コインロッカーのほうは、村上龍の独特の文体ークスリきめて、らりったような残虐で暴力的な疾走感にあふれた文体が心地よく、それこそ「文学」というものにダチュラと中指を突き立てているように感じる。

 


かたや、愛と幻想ーは村上の経済や世界のパワーバランスに関するインプット量に圧倒され、全然理解できないのに妙にリアルな感じがするものの、主人公たちの怒りのピントがいまいちボヤケている。

 


これは村上も、小説の中で描いていることで、それはそのまま小説のタイトル「愛と幻想のファシズム」に反映されているわけだが、なぜピントがあっていないのかを考えてみた。

 


それは資格の問題なんじゃないだろうか?

コインロッカーの主人公たちには、世界を破壊するに至る資格がある。

愛と幻想のエリートたちには、その資格が見えない。

 


もちろん一般常識的に、社会人的に、そんな資格は存在しない。

何があっても人を殺すのは悪であるし、犯罪であるし、そんなやつが社会に紛れ込んでいたら、家の中で閉じこもるしかない。

 


が、どうしてもこの「資格」というのは常に頭から離れない。

 


リアルな事件を見てみても、あべちゃんを撃った犯人には資格があるように見えるし、過去の事件を見ても資格があるやつとないやつにカテゴライズして見てしまう。(ただ、対象はずれているような気もする)

 


これはおそらく理屈じゃなくてワシの心の底にある何かと共鳴して起きている感情なのだ。

 


だから、何かの事件が起きたときはなるべくその情報から、特に犯人のおいたちやら感情やらに関する情報からは意識的に遠ざかるようにしている。引きずられるような気がするからだ。

 


数年前、西田さんの美容院に散髪してもらいにいったら、一匹の保護された犬が死にかけているところに遭遇した。

 


この犬は、生まれてからずっと狭い檻に閉じこめられて大人になった。その飼い主が入院するとかレスキューしてきた犬らしい。もちろん社会性なんかは身についていない。狭い檻の中の世界でたった一匹でまるで囚人のように、生まれてきたのが何かの罰のように餌だけもらって生きてきた。

 


その犬が死にかけていた。

 


ワシはそんな犬のプロフィールを聞きながら無意識に犬の頭を撫でようとして噛まれた。そして犬は息をひきとった。

 


手にあいた穴を唾で消毒しながら、お前には人を噛む資格があるとワシは思った。

 


もし、生まれ変わりがあるなら、次は人間に生まれ変わって人を殺しまくれよと思った。そして、死刑になってその次に生まれ変わったら、今度は幸せになる資格を得られるぞとその犬に語りかけた。

 


世話をしにきていたボランティアの人たちは「おいおい」という感じでどん引きしていたが、西田さんはだまってワシの独り言を聞いていた。

 


コインロッカーの主人公たちには資格がある。

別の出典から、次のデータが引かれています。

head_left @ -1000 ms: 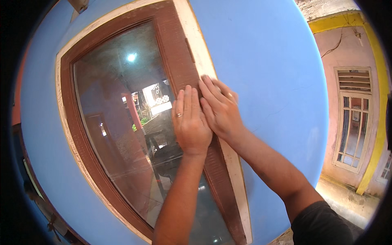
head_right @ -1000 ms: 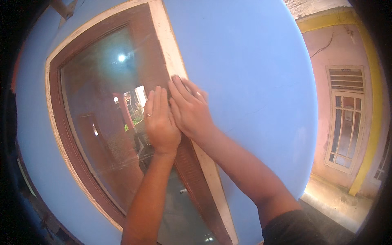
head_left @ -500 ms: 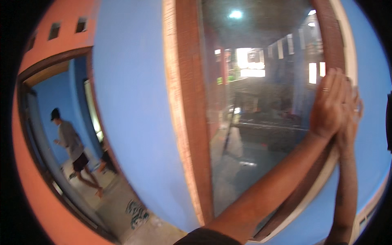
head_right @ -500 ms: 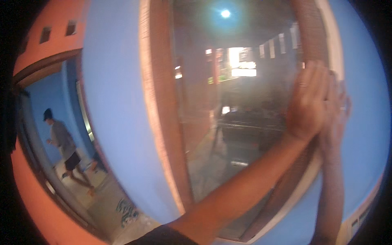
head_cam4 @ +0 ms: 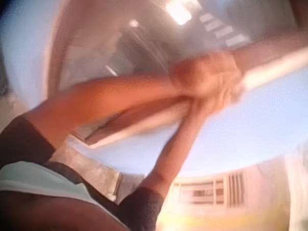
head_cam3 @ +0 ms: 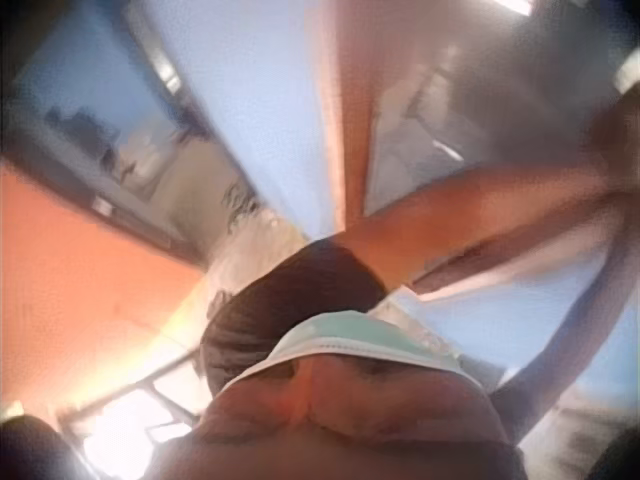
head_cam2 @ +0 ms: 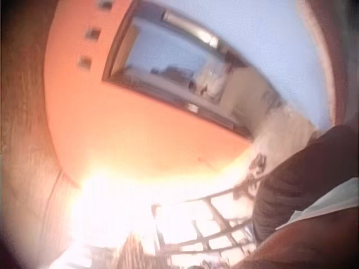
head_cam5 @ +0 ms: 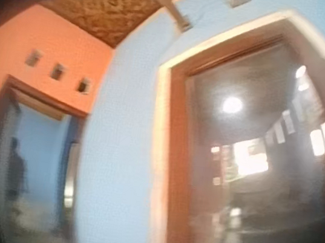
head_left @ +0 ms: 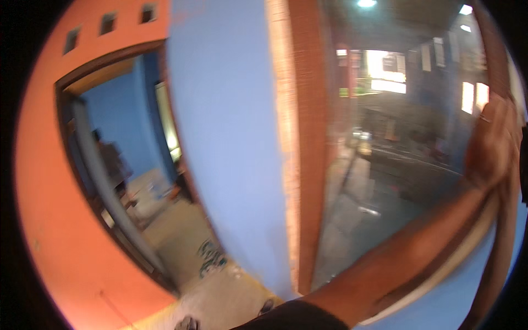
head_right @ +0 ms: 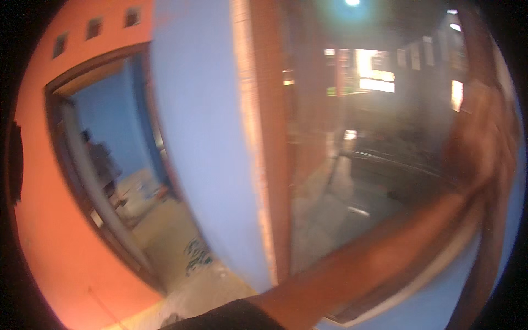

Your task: The person sands the wooden frame of a window using a small abrasive pad. They work along the vertical and horizontal edges of the frame, repeatedly rubbing the surface to smooth it.

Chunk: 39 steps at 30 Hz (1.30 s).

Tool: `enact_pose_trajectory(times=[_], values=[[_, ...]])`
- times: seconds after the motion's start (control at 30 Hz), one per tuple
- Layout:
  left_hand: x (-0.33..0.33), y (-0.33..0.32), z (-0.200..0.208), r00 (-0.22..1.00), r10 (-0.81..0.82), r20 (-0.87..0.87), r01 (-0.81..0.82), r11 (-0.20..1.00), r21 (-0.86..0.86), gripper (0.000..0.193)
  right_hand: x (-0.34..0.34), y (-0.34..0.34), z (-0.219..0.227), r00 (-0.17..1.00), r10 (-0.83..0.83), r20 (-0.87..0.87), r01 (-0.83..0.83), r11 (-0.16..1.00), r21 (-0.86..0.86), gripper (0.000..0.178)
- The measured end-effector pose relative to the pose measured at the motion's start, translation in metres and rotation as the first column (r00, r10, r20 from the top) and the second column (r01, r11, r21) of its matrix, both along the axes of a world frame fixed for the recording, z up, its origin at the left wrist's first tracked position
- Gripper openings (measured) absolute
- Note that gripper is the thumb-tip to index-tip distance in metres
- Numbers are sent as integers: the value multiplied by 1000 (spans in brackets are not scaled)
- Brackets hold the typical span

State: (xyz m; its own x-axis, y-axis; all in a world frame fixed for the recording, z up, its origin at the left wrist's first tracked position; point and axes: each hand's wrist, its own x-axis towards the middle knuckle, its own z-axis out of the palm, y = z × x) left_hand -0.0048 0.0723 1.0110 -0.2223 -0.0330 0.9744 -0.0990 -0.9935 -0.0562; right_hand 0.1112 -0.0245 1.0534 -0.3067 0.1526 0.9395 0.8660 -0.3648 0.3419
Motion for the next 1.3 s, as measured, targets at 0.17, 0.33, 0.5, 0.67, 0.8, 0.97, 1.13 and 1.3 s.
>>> enact_pose_trajectory(times=[0.17,0.33,0.5,0.67,0.8,0.97,1.13,1.3], values=[[-17,-12,-6,993,93,-78,-94,995,-16,38,-52,4,-45,913,308,-268,-330,943,-40,60],[-31,-21,22,980,196,16,-196,960,198,38,-49,-16,-70,927,319,-199,-316,948,50,56],[-34,-22,30,964,252,83,-265,939,221,39,-57,-7,12,923,370,-105,-348,920,179,51],[-18,-29,22,976,201,88,-213,963,162,36,-41,-28,-85,929,307,-207,-299,952,67,48],[-17,-11,13,965,255,57,-261,947,184,33,-35,-1,-51,897,412,-159,-394,909,131,48],[-20,-5,12,958,281,58,-287,932,220,32,-44,6,-29,890,427,-158,-396,897,196,49],[-10,-3,10,952,301,44,-304,931,202,32,-35,-6,-104,898,368,-240,-361,930,76,47],[-15,-5,14,964,264,41,-267,945,188,31,-37,6,-14,905,399,-147,-374,911,173,51]])
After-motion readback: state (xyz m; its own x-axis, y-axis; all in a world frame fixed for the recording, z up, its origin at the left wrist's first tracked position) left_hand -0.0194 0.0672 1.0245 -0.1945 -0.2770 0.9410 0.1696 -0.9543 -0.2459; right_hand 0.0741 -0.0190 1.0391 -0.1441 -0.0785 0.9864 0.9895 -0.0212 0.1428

愛と幻想のエリートたちは資格がない。これはワシの深い部分に直結する倫理を越えた回路だ。

 


ワシにはアイデアが山のようにあって、その多くは企画書にまで落とし込んでいる。問題に対する答えみたいなものだが、たまにそういうことを誰かに喋ると「なぜ実行しないんだ?もったいない」と言われたりする。

 


中には、ワシのことをよく知らない奴が「ビジネスもジンセーも行動力だよ」と説教かましてくるやつもいたりする。

 


そのとき、いつも言うのが「そんな動機はワシにはない」だ。

誰かかわりにやってくれ。金がなくなって生きていけなくなったら、しかたなくその企画をマネタイズするだろうけど、生きていけるうちはそんなことに時間を使うぐらいなら、本を読んで思索することに時間を使いたい。

 


仕事でスタートアップの手助けをしたり、会社案内をつくることを何度もやってきたけど、いつもそこに資格を探そうとする。が多くはそんな資格なんかもっていなくて、ただしかたなくやってることに対しての言い訳しか見えない。

 


だから常にワシは嘘をデザインしている。ほとんどのデザインは嘘であるといってもいい。嘘をつきながら60年生きてきているのだから、まさに愛と幻想のファシズムに生きてきたわけだし、ワシの座右の銘である「わたしは嘘しかいいません」は、冗談の味付けをしているが結構本質でもある。

 


クラファンでも、スタートアップの資金集めでも、資格がないやつがたんなる企画を実現したいだけの遊びにしか見えない。だから、ロールプレイングゲームと同じようなやりかたが通用する。

 


社会的なイシューをでっち上げ、生活に足りないものを補充するのではなく、生活を拡張させるものを欲求にしたてあげるブランディング

国民の不幸を解決するのではなく、国民の幸せを追求しようとする政治。

それらはぜんぶ、誰かに植え付けられた幻想だ。

 


ワシらはそうやって、テッシュで鼻をかみながら環境について語り、お菓子を食いながら飢餓について語り、笑いながら貧困を語るのだ。